There are days when I actually wished that no one would touch me, but by the time we work on the back – the place where we store most of your emotional rubbish – I have tears of gratitude spilling down my face in thanks for having been given the opportunity to stay here in this chaotic little corner of the world, the perfect sychronicity in which things seemed to be panning out and the staggering beauty of this place; a view of the hills stretches out in front of me, the sky hangs infinitely above it.

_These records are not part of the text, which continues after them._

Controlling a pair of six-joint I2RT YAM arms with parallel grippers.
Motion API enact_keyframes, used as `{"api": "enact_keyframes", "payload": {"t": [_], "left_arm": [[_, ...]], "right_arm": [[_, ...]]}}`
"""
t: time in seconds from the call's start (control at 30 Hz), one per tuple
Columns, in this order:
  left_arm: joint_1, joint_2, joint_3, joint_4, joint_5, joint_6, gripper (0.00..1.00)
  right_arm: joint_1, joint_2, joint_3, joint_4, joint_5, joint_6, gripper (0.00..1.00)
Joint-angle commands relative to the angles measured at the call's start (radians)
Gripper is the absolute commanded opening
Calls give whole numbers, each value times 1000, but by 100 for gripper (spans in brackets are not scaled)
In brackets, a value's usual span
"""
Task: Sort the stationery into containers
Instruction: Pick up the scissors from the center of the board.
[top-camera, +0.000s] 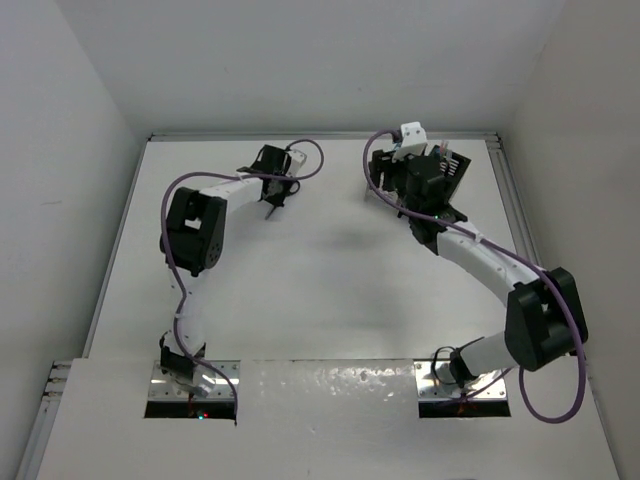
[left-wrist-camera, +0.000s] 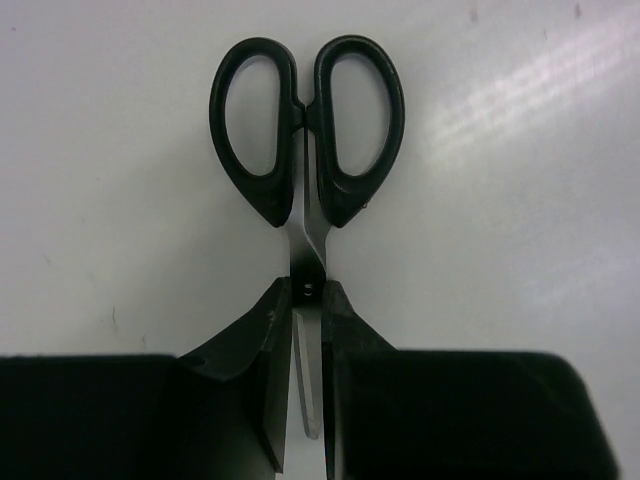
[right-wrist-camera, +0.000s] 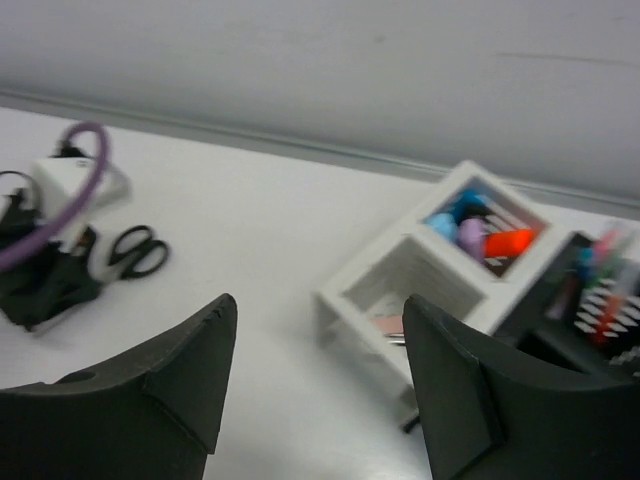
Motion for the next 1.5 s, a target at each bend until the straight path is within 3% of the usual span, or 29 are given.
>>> {"api": "enact_keyframes", "payload": {"t": [0.0, 0.23, 0.4, 0.5, 1.0, 1.13, 1.23, 1.47], "left_arm": [[15, -99, -73, 45, 44, 185, 0], [0, -191, -223, 74, 133, 364, 0], [-14, -233, -263, 89, 148, 334, 0], [-14, -243, -244, 77, 148, 316, 0], [-49, -282, -196, -4, 180, 313, 0], [-52, -299, -173, -35, 199, 309, 0], [-57, -308, -165, -59, 214, 305, 0], [-62, -316, -132, -98, 251, 256, 0]], "right_arm": [[50, 34, 27, 4, -81, 120, 65], [135, 183, 98, -11, -105, 348, 59], [138, 279, 98, 45, -137, 565, 49], [138, 327, 115, 59, -162, 616, 48], [138, 526, 244, 61, -262, 749, 49], [136, 572, 274, 72, -278, 781, 56], [136, 600, 313, 72, -286, 781, 66], [129, 658, 349, 105, -294, 823, 67]]}}
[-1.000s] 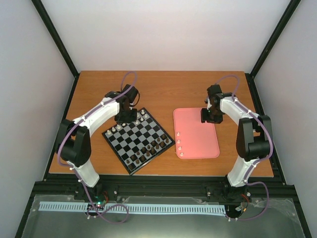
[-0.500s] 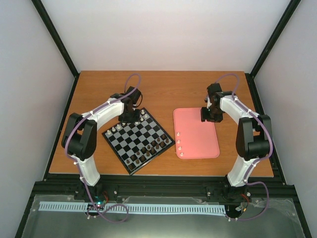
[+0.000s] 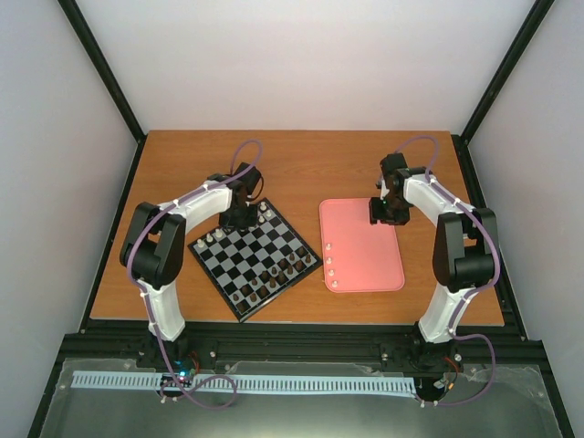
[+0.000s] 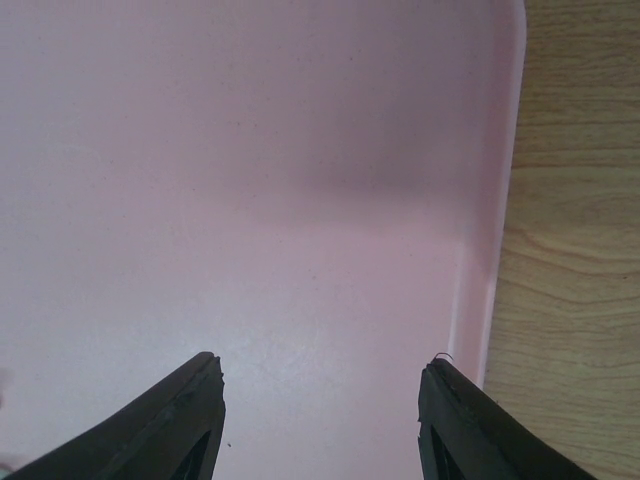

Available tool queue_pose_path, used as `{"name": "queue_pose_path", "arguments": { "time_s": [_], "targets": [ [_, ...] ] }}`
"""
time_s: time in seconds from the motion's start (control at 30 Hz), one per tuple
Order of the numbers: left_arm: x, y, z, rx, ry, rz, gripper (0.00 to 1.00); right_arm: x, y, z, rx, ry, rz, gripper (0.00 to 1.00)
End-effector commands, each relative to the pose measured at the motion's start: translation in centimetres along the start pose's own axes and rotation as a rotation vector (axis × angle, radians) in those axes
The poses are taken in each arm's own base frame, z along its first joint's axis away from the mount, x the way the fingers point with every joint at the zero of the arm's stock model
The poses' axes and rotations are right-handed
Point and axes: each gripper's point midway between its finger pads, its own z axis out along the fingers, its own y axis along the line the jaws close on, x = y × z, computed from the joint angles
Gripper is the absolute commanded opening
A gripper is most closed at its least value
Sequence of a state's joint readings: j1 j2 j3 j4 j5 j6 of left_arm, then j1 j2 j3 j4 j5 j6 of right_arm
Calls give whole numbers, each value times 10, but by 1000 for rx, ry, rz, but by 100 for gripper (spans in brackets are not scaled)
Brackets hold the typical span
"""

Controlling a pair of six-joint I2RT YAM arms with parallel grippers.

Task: Set up the chess pieces on the board
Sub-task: Place the chess piece on the chessboard.

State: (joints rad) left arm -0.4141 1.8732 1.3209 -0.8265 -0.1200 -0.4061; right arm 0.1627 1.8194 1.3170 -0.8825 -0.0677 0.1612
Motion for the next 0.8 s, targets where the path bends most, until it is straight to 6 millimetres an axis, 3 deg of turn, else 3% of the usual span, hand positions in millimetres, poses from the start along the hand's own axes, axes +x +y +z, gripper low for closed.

I had a conversation with a friend recently and I found myself giving it the usual spiel. I used to live in London, working in advertising, got tired of the bullshit, decided I wanted a change of plan and booked myself a one way ticket to Asia in the vague hope of steering my life in a different direction. After I described that I’d done so far I concluded with saying ‘We’ll see what happens.’ I always say ‘We’ll say what happens.’ He just looked at me and said one of the most profound things I’ve heard in the while. ‘Dude… its happening.’ And he’s right.
So far, I’ve taken a slightly passive view on what will in fact happen, because I think… no, I know… that I am being guided in a different direction to the one that I was on before, but all along I have continued to chirp ‘We’ll see what happens’ but that guy was right. It’s happening. I just need to embrace it and stop being so skeptical.

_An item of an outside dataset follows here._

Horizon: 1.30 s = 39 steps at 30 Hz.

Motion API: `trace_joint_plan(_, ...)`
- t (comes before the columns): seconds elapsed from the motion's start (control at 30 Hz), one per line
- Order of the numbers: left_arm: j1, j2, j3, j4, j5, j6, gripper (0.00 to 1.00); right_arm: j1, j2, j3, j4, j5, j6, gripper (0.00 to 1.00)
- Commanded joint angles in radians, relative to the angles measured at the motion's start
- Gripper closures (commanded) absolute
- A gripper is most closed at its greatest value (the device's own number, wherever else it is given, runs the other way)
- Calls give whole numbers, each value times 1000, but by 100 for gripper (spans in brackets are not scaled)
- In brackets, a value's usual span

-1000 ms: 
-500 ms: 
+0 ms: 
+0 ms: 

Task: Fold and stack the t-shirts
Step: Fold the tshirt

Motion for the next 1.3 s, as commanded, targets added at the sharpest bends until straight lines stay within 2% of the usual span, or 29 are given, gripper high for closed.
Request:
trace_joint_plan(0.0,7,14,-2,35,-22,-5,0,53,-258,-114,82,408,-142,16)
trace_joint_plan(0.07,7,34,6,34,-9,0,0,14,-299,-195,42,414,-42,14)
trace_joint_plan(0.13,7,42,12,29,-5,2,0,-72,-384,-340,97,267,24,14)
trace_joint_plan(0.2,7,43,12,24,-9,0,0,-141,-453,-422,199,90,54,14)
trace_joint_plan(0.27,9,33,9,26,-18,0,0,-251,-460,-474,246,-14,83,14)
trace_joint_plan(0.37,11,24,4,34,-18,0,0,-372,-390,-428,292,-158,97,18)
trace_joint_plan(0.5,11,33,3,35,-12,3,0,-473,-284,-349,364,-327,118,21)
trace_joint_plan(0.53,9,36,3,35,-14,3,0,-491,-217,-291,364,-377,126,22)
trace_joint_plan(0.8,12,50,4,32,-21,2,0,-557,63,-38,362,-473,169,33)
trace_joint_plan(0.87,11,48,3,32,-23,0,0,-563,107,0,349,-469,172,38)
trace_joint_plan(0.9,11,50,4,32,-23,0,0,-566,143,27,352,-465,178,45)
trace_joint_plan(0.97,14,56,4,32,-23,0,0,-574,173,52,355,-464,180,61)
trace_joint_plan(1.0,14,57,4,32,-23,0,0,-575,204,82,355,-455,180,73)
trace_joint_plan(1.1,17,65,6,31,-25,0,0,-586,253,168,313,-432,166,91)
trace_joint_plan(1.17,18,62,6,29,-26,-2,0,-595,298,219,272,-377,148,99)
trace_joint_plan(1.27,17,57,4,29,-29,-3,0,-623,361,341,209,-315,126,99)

There are of course a multitude of other things that occurred in those two short weeks in the mountains that I could write about, but we’d be here for a month of Sundays. Instead I’ll try and fill in just a few of the gaps.

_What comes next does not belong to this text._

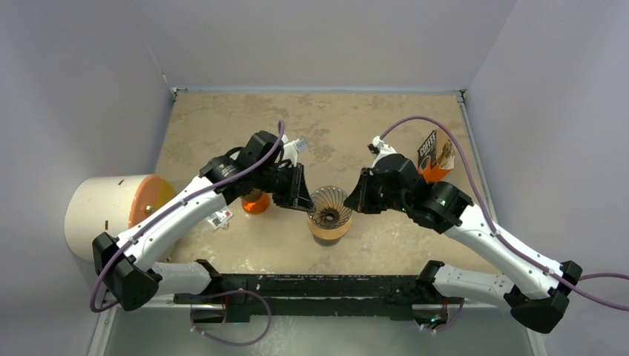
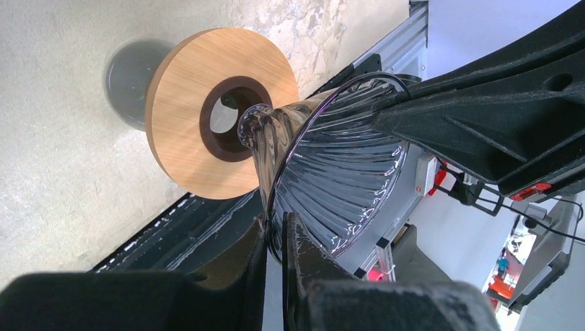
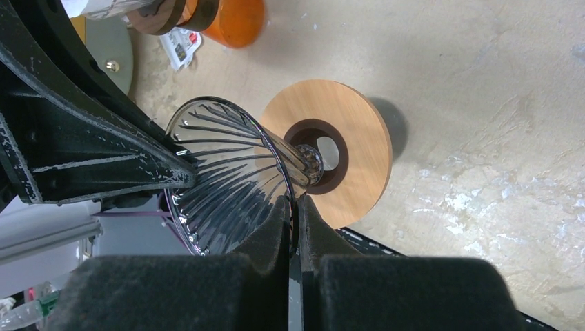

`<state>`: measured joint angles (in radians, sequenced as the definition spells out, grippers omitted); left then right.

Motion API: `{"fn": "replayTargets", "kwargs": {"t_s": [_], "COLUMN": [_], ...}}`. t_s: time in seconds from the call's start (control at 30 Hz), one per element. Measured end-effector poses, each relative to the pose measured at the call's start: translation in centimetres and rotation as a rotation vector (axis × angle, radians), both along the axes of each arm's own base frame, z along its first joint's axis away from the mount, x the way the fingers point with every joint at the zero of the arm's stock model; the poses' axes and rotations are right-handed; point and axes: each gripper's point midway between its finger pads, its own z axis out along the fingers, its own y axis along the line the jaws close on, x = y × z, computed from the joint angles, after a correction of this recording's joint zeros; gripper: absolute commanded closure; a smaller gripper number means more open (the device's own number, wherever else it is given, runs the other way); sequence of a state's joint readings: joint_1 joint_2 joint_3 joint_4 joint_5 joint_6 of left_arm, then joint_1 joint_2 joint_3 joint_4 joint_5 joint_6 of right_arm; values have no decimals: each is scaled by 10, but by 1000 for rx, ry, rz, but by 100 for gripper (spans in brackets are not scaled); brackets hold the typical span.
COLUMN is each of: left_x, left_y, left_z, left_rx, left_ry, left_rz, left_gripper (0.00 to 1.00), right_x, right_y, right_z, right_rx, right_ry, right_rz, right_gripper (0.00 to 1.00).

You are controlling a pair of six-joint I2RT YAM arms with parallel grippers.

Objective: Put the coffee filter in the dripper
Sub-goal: Place the coffee dripper in the dripper holder.

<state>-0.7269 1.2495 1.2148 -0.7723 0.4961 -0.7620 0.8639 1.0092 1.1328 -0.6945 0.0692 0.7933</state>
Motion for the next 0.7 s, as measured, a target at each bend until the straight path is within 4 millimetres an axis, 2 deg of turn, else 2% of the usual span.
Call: {"fn": "replayTargets", "kwargs": {"t_s": [0.7], "left_x": [4], "left_y": [1], "left_z": [-20], "left_rx": [61], "left_ry": [10], "left_rz": [-23], "left_gripper": [100], "right_x": [0], "right_y": [1], "right_z": [-22], "right_rx": [-22], "right_ry": [50], "right_rz": [-21], "right_gripper": [100]}}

I went to a local Buddha Ceremony one night, only to find a handful of people stomping around a candle playing one of those instruments that can only play one note and the tribewomen chewing pan. I did actually get up at 4.30am once and trekked to the hill top to meditate, only to ‘wake up’ with a thousand fireflies dancing above my head. There were impromptu sing songs and a birthday party, complete with chocolate cake and balloons that made me feel like I was 7 again. We lived in a haunted house and woke every morning at 3.30pm to the sound of heavy breathing. I saw the local tribal elder slaughter a pig, in a ceremony to celebrate the local people who had been working so hard on the fields, and wasn’t grossed out. Not even when the blood squirted from its slashed throat. Not even when it screamed. OK, it wasn’t pleasant, but this was one pig being killed for purpose. Without the distribution channels and commercialism of the West it just seemed somewhat natural.
On the weekend we drove to the local waterfall and typically I stood there staring at the drop below for a good 15 minutes, watching everyone else fearlessly launch in, before I got angry and frustrated enough to give me the adrenaline boost I needed to do it for myself (lame!). Then we ate noodles and drank bamboo tea out of bamboo and the Latino arm of our contingent started up a raucous sing song right there on the river bank. I didn’t recognize any of the songs, until they realized the Brits felt left out and threw in a rendition of ‘We all Live in Yellow Submarine’ that would have made The Beetles weep and left me wondering what the hell was in the Bamboo tea.
To conclude I would simply like to say thank you to everyone on the course, to the teachers, to the special Lahu people, The Sunshine Network and Ilona who made the suggestion I do the course in the first place. That and – does anyone want a free massage when I get home? I need to practice!